Working mostly in the medium of photography, specifically self-portraiture, Mari's process entails visually articulating her experience as a woman of Mexican-American descent, via a Chicana Feminist lens. She presents an image of the self as affected by shifts in identity due to change. Ideas, conflicts and experiences manifest into characters she is able to embody and stories she is able to tell through self-portrait photography. In her work, Mari assumes multiple roles of photographer, subject, stylist and set-builder. Through the use of costume, masks, facial prosthetics and wigs she alters her appearance and assumes different positions in order to understand and project a concept. This practice is rooted in representation and the normalization of women of color in the contemporary art world. Referencing history and culture, her work acts as a marker of location and time. Mari is a recent recipient of the Joan Mitchell Foundation Emerging Artist Grant and the National Association of Latino Arts and Cultures Fund for the Arts Grant.
Andrew Leo Stansbury is a ceramic-based performance artist from Cuero and San Antonio, Texas. He is currently an Assistant Professor at the University of Minnesota Morris, where he teaches ceramics and photography, and is the Morrison Gallery's art preparator. Andrew is also a member of the artist collective The Lullwood Group in San Antonio.
Andrew has been working with ceramics since 2005 and has over five years of experience as a ceramic technician. He holds his Masters of Fine Art in Artisanry from the University of Massachusetts – Dartmouth. He earned his Bachelor of Fine Arts in ceramics from UTSA in 2011, and he received his Associate of Arts and Science at the Victoria College in 2009.

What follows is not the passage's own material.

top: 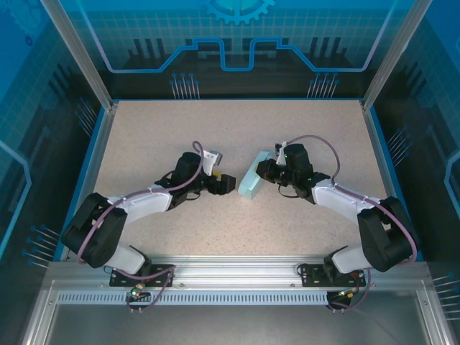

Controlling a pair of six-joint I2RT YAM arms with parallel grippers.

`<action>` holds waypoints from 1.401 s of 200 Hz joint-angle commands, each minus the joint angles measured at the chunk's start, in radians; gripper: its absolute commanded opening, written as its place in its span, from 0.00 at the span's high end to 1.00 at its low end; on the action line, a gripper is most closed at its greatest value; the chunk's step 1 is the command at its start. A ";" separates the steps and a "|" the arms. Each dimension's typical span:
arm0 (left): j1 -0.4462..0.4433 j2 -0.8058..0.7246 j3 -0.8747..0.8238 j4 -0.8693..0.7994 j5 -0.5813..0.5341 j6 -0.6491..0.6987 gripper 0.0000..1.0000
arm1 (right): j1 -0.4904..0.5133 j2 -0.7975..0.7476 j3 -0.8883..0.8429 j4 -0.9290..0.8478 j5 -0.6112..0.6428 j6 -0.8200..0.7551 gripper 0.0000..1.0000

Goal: Fold the paper box

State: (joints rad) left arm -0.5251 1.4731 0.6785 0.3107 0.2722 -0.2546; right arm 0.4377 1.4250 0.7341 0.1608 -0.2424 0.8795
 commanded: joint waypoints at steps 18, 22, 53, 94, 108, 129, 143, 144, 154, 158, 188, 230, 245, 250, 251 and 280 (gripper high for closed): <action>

Libby Rowe is an artist working in photography, sculpture, interactive installation and performance. Her artwork explores ideas of identity and belonging through self-definitions as informed by social and domestic constructs. Rowe is interested in breaking from traditional presentation strategies for photographs to engage viewers in a more interactive experience as well as the role of the photographic image in relation to other media. Rowe received her BFA from the University of Northern Iowa and her MFA from Syracuse University. She resides and works in San Antonio, Texas.
Amber Cobb is an artist whose sculptures, installations and drawings explore memory and the imagination in a nonlinear fashion. The underlying narratives within the work involve a combination of Cobb's personal history, barroom tales and "redneck" stereotypes as well as an amalgamation of abstract memories and appropriated stories. Cobb has exhibited her drawings, sculptures and mixed media works in a number of institutions including Boulder Museum of Contemporary Art, Colorado; Gildar Gallery, Denver; Neurotiatan Berlin, Germany; He Nan Province Art Museum, Zheng Zhou, China, and 516 Arts Albuquerque, NM among others.
Orly Cogan was born in Jaffa, Israel, and is currently based in New York City. She was educated at The Cooper Union for Advancement of Science & Art and The Maryland Institute College of Art. Her work is inspired by relationships, evolving from the personal mythologies of her memories. Cogan works with vintage, printed fabrics and found embroideries made by women of previous eras. She sees herself acting as a collaborator, modernizing their traditional work and altering its original purpose. The fabric becomes the foundation for a fantastical, exotic extrapolation. Cogan is drawn to the space between dichotomies, such as soft and tough, dirty and clean, fantasy and reality, especially as related to gender. Her work explores common feminine archetypes and stereotypes, such as Madonna/Whore, Pin-Up Girl, Lolita, and the Femme Fatale. Searching for that odd thing, the Feminist Beauty Queen, mixing subversion with flirtation, humor with power, and intimacy with frivolity.